Print version ISSN 0038-2353

S. Afr. j. sci. vol.104 n.11-12 Pretoria Nov./Dec. 2008

 

RESEARCH IN ACTION

 

Struvite infection calculi in dogs: problems with urinary calculus identification, and the value of the results

 

 

John DunleveyI, *; Michael LaingII

ISchool of Earth Science, University of KwaZulu-Natal, Durban 4041, South Africa
IISchool of Pure and Applied Chemistry, University of KwaZulu-Natal, Durban

 

 


ABSTRACT

Identifying the crystalline components of a urinary calculus is a valuable aid to correct diagnosis, and subsequent treatment of the underlying cause of the problem. Calculus formation is often an end product brought about by urine with a high concentration of insoluble material causing bladder irritation. This promotes bacterial infection by Proteus, which not only raises the pH in the bladder and generates ammonia, but also provides sites for mineral nucleation and crystal growth. Treating the infection and removing the stone will not necessarily cure the disorder. Correct identification of a calculus as struvite and even its potassium analogue can be critical in choice of curative protocols, but this is not always straightforward. Our experience with 'problem calculi' is described.


 

 

Introduction

We have been systematically analysing urinary calculi by the X-ray powder diffraction method since 1978, in both humans and domestic animals.1–3 The formation of a struvite calculus is normally due to the presence of ammonia and a raised pH in the urine, caused by infection. We have found over the past four years that some struvite bladder calculi from dogs display abnormal intensity peak patterns that are not immediately identifiable, even through the d-spacings of the planes appear to be generally correct.4 These discrepancies are so large as to be of significance and warrant reporting.

 

Experimental

X-ray powder diffraction (XRD) patterns were recorded with cobalt Kα radiation (λ = 1.7889 Å) as described in ref. 1. A selection of observed patterns is shown in Fig. A (see supplementary material online), and a list of the d-spacings and the relative intensities of diffraction peaks are given in Table 1 (online). The calculi were also analysed for the presence of various chemical elements using the EDAX technique on a JEOL scanning electron microscope, because the presence of calcium is indicative of amorphous hydroxyl apatite, which often exists as an amorphous solid and is therefore not evident in the XRD scan.

 

Results

Typical analytical data are presented in Fig. B (online). The results from a collection of struvite stones are given in Fig. 1 and Fig. A (online). A comparison of the observed peak intensities (Table 1) with the standard pattern4 shows quite clearly that few of the samples (e.g. A–D, Table 1) give the 'normal' intensity distribution.

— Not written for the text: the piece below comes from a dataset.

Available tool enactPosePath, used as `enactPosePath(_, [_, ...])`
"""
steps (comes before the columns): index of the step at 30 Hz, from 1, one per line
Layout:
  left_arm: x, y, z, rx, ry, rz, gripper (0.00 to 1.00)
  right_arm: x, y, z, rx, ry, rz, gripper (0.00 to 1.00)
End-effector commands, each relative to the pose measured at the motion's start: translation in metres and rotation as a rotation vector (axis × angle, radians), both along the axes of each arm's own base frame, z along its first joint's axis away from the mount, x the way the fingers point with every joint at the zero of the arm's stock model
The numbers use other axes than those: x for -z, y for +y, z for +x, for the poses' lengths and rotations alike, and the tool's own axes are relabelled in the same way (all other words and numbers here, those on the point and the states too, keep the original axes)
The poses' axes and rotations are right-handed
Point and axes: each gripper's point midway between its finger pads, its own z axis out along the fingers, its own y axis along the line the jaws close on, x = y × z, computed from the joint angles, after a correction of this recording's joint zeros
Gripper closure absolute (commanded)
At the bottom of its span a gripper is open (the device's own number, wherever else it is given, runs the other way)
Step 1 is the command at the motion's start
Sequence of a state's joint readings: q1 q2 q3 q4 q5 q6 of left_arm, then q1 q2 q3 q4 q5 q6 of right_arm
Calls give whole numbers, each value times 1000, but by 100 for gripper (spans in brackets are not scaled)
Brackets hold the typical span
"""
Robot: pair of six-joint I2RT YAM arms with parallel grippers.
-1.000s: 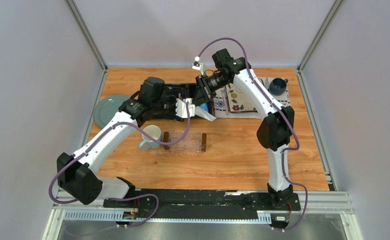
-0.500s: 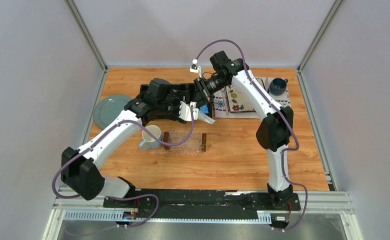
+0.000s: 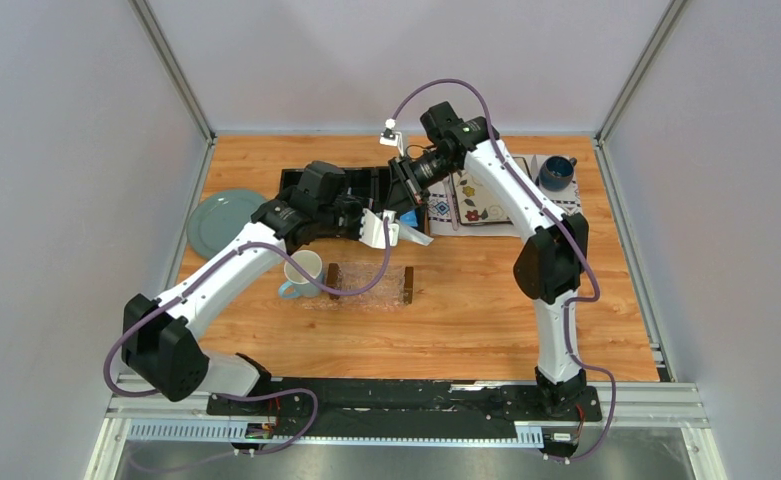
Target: Prepare toiletry sets of a toothbrush and toothpaste on the tray
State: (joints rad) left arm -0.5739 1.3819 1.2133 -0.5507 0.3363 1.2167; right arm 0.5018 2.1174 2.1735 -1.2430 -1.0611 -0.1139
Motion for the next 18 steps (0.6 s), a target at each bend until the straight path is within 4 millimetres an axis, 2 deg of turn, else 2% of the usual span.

For convenience, the diffraction patterns in Table 1 are grouped by the common most intense diffraction peak, whicharises from the 4.26, 5.60, 2.69 and 4.13 Å planes. The powder diffraction patterns in Fig. A illustrate the problem, and it is hard to believe that all were generated from the same crystalline compound. Thus, there will be a major problem if one uses the set of four strongest lines as the primary criterion (Hanawaldt search) for identifying the 'unknown'. However, there are always the same groups of d-spacings with strong reflections {5.90, 5.60, 5.38}; {4.26, 4.13}; {2.80, 2.69, 2.66}, but the strongest may occur in any of the three groups (compare the examples in Table 1: Suzy 5.60 Å [G]; Dallas 4.26 Å [D];Cleo 2.80 Å [S] and Cheeky 2.69 Å [U]).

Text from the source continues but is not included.